-- Opening Marker --
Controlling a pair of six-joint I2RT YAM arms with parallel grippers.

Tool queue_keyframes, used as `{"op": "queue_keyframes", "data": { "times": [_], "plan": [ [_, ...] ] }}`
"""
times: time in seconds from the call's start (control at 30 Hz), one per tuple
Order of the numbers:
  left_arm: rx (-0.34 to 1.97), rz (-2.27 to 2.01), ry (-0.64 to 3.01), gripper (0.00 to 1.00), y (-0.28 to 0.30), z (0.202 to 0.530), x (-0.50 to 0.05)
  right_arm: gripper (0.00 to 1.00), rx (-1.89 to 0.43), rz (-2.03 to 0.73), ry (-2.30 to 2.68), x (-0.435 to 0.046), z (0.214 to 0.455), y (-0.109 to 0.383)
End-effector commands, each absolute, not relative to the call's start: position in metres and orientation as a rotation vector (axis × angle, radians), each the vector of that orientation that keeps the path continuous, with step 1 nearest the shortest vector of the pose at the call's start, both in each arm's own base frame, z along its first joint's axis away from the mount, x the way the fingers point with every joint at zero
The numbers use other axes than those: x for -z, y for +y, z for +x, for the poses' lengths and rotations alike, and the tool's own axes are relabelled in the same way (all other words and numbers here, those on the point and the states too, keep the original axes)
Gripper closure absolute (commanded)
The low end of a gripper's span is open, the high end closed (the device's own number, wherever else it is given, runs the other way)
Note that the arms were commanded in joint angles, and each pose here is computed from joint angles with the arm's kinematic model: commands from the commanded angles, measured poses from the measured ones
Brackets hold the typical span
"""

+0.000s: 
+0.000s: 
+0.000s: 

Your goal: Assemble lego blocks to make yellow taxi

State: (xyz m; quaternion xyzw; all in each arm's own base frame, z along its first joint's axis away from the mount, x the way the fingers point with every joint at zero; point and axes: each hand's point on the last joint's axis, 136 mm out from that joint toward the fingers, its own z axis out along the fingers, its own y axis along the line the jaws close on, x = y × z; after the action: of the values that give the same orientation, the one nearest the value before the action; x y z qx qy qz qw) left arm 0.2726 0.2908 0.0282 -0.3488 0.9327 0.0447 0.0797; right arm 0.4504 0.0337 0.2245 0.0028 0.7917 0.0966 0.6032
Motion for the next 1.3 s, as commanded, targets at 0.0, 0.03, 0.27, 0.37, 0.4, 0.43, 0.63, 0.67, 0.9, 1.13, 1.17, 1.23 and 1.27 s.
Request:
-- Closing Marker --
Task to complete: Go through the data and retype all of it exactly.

Task output:
Controlling a pair of six-joint I2RT YAM arms with parallel grippers.

Tool queue_keyframes, used as `{"op": "queue_keyframes", "data": { "times": [_], "plan": [ [_, ...] ] }}`
"""
times: time in seconds from the call's start (control at 30 Hz), one per tuple
Order of the numbers:
  left_arm: rx (-0.34 to 1.97), rz (-2.27 to 2.01), ry (-0.64 to 3.01), gripper (0.00 to 1.00), y (-0.28 to 0.30), z (0.202 to 0.530), x (-0.50 to 0.05)
  right_arm: gripper (0.00 to 1.00), rx (-1.89 to 0.43), rz (-2.03 to 0.73), ry (-2.30 to 2.68), x (-0.435 to 0.046), z (0.214 to 0.455), y (-0.109 to 0.383)
End-effector commands, each absolute, not relative to the call's start: position in metres and orientation as a rotation vector (axis × angle, radians), each the vector of that orientation that keeps the path continuous, with step 1 nearest the shortest vector of the pose at the call's start, both in each arm's own base frame, z along its first joint's axis away from the mount, x the way the fingers point with every joint at zero
The numbers use other axes than those: x for -z, y for +y, z for +x, for the poses' lengths and rotations alike, and the tool's own axes are relabelled in the same way (all other words and numbers here, those on the point and the states too, keep the original axes)
Gripper closure absolute (commanded)
The low end of a gripper's span is open, the high end closed (the device's own number, wherever else it is given, runs the other way)
Note that the arms were commanded in joint angles, and each pose here is computed from joint angles with the arm's kinematic model: commands from the commanded angles, measured poses from the measured ones
Brackets hold the typical span
"""

+0.000s: 
+0.000s: 
+0.000s: 

Your goal: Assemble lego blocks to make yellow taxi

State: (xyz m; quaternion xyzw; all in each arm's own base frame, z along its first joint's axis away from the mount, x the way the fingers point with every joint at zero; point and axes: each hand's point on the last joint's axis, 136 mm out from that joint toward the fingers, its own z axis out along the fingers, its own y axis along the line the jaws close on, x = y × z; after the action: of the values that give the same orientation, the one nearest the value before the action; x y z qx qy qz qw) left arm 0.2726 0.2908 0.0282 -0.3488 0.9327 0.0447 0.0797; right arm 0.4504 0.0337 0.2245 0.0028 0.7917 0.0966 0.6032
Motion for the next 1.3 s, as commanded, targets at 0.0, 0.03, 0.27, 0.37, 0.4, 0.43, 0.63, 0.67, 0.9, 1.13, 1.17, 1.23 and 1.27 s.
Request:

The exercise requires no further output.